There is authority for the proposition that the treaty power is broader than the power given to the Congress in article I of the Constitution. Under that interpretation, a treaty may be made concerning any matter appropriate to our foreign relations, whether or not that matter has specifically been entrusted to the Congress under article I of the Constitution. But, it is clear that a treaty may not be inconsistent with any specific provision of the Constitution.

The legal parameters of the executive agreement power have developed more slowly, but today the process appears complete. Such an agreement in my opinion is indistinguishable from a treaty from the international point of view. That is, it matters not to the other country or countries involved how we have made our agreement; their main interest is in having an obligation of the United States.

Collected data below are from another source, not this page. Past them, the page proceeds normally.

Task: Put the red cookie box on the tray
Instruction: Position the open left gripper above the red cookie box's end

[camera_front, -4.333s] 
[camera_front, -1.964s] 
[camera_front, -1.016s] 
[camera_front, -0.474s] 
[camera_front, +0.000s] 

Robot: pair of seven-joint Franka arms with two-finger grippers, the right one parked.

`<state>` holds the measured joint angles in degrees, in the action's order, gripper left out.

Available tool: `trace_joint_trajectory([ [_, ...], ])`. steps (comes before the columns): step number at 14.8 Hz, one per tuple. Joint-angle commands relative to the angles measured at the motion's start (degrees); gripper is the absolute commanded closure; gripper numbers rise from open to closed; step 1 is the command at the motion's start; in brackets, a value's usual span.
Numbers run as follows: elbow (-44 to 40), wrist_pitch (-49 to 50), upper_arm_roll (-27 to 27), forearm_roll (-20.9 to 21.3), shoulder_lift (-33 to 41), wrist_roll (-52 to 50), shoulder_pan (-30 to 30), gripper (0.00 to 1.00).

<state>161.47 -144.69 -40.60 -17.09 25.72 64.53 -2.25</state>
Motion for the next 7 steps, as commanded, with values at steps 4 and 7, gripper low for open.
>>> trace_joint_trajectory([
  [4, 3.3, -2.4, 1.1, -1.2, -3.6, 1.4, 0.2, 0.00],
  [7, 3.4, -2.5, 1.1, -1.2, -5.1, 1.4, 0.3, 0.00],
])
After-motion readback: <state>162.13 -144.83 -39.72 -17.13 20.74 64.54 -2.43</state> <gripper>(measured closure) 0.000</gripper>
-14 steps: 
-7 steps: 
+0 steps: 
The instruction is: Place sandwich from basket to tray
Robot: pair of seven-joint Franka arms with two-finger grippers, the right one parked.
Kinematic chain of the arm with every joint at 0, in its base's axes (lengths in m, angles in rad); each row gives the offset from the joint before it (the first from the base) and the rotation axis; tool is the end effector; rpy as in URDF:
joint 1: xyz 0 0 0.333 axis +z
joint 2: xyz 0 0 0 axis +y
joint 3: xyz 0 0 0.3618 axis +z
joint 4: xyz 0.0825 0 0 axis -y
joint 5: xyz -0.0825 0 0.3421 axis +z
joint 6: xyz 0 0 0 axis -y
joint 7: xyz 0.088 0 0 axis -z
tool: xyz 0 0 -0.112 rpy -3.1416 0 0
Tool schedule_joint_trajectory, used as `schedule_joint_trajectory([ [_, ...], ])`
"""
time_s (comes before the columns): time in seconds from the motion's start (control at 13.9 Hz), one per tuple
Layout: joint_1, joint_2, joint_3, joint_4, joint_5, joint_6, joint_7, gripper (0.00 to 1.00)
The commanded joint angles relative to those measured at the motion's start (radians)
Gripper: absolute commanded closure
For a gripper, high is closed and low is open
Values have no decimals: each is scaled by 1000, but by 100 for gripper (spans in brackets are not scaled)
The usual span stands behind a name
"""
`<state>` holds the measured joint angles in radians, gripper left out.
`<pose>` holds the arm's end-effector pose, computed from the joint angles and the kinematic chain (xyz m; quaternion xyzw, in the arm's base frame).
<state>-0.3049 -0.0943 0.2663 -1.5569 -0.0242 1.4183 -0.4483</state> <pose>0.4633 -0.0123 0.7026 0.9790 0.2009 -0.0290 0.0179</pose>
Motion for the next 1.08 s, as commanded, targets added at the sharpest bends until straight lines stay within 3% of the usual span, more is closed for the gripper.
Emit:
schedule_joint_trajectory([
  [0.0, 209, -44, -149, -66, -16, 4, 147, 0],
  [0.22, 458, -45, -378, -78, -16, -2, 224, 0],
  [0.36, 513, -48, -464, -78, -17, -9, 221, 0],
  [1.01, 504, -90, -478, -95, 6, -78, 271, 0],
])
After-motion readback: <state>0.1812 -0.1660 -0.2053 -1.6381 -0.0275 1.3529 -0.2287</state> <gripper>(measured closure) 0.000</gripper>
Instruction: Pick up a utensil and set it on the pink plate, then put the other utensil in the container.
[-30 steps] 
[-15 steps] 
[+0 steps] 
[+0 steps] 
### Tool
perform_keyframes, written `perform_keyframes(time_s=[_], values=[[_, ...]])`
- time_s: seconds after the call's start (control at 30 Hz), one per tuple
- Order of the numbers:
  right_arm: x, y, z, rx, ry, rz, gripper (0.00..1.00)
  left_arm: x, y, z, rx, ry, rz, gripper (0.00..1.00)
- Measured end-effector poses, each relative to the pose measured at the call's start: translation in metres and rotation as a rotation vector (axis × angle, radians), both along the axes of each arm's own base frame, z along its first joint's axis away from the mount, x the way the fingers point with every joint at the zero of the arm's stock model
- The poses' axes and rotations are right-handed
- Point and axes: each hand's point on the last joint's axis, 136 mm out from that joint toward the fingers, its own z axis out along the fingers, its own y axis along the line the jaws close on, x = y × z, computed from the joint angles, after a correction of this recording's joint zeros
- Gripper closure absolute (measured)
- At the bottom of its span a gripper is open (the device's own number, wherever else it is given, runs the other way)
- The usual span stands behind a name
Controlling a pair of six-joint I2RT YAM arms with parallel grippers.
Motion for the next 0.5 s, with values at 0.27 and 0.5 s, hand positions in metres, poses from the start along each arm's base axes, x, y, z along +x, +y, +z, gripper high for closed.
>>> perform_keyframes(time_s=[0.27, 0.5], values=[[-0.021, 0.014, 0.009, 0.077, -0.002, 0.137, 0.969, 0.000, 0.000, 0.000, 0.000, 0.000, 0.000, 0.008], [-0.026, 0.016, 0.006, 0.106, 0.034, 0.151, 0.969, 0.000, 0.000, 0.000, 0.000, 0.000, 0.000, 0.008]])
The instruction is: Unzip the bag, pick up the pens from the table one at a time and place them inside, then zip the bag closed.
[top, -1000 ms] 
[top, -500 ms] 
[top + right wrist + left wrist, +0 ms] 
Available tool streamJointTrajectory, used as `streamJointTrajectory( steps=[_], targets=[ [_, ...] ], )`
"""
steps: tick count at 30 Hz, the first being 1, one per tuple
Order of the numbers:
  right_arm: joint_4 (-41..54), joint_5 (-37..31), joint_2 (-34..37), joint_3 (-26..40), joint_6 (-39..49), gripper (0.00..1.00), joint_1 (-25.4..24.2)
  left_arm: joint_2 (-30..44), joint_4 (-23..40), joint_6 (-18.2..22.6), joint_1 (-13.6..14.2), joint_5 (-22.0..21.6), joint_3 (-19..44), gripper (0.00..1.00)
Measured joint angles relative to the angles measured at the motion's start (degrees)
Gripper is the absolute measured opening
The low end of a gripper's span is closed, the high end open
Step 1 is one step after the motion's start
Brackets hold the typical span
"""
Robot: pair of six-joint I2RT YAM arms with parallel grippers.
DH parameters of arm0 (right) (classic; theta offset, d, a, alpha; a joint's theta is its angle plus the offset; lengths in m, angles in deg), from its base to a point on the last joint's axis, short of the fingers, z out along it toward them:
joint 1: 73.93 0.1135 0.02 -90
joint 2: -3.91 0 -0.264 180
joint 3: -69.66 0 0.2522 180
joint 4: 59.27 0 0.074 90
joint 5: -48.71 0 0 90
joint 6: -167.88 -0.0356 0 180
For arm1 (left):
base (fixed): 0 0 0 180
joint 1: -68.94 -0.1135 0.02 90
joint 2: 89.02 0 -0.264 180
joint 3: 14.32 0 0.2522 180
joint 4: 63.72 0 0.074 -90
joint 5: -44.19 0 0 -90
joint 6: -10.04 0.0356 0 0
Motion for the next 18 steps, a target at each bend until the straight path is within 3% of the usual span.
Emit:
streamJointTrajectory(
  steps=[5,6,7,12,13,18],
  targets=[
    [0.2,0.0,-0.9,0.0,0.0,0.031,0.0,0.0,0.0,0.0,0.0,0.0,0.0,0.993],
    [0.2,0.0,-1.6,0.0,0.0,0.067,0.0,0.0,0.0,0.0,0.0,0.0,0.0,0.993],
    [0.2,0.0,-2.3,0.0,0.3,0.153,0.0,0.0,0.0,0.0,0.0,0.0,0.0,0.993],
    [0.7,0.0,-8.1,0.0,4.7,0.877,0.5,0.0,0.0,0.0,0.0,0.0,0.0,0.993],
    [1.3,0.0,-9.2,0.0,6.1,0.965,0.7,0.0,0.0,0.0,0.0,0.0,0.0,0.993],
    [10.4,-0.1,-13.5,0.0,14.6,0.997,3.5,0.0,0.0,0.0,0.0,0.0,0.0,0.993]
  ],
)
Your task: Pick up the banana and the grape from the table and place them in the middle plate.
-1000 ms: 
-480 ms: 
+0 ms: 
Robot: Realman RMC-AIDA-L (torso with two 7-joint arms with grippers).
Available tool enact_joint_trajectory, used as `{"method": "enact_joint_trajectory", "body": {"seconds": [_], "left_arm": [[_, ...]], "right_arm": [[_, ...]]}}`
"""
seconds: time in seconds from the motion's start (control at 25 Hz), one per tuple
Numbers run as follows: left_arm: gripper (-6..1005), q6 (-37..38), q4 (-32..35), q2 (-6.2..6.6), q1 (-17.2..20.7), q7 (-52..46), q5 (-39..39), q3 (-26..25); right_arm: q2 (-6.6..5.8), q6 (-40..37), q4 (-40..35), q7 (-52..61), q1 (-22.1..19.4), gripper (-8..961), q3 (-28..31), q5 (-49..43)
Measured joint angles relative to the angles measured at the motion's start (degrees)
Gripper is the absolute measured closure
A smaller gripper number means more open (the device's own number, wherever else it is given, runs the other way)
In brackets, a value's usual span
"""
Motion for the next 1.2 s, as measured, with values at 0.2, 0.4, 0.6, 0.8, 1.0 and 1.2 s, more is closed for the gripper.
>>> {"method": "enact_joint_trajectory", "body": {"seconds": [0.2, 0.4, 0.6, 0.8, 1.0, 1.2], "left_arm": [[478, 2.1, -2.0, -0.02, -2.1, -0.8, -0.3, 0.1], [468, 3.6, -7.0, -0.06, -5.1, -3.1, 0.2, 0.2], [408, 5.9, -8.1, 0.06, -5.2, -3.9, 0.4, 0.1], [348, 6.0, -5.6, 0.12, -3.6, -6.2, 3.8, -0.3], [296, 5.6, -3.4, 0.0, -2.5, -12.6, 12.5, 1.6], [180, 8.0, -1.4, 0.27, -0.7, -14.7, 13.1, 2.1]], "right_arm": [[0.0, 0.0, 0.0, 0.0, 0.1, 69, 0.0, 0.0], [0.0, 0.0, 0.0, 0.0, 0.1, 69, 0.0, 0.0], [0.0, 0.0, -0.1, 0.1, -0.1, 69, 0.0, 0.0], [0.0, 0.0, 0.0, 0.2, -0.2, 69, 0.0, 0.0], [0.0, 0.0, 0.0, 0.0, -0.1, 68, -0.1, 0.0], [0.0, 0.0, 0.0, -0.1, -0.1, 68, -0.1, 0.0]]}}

From the domestic point of view, however, an executive agreement can raise basic constitutional issues regarding the scope of the powers of Congress and the President. In making such an agreement, the President can act on the basis of his own constitutional authority, in reliance on a delegation of power from the Congress, or on a combination of the two. The classic example of an agreement relying wholly on the President's constitutional authority is one relating, for instance, to diplomatic recognition. A tariff agreement may be said to rely almost exclusively on congressional delegations of power. And many of our mutual assistance agreements partake of both authorities.

The cases establish that an executive agreement is the supreme law of the land in the sense of superseding contrary State law.

I make these statements without in each instance saying that it is my belief. That is understood, because it is my statement.

It is also clear that congressional delegations of power to the President in the international field may be a good deal broader and less precise than would constitutionally be permitted in delegations involving domestic affairs. In sum, while there is some contrary authority, I think that the law supports the use of the executive agreement in any case in which the United States is not required to take any action or where such action as we agree to take is already authorized by the Constitution or our laws.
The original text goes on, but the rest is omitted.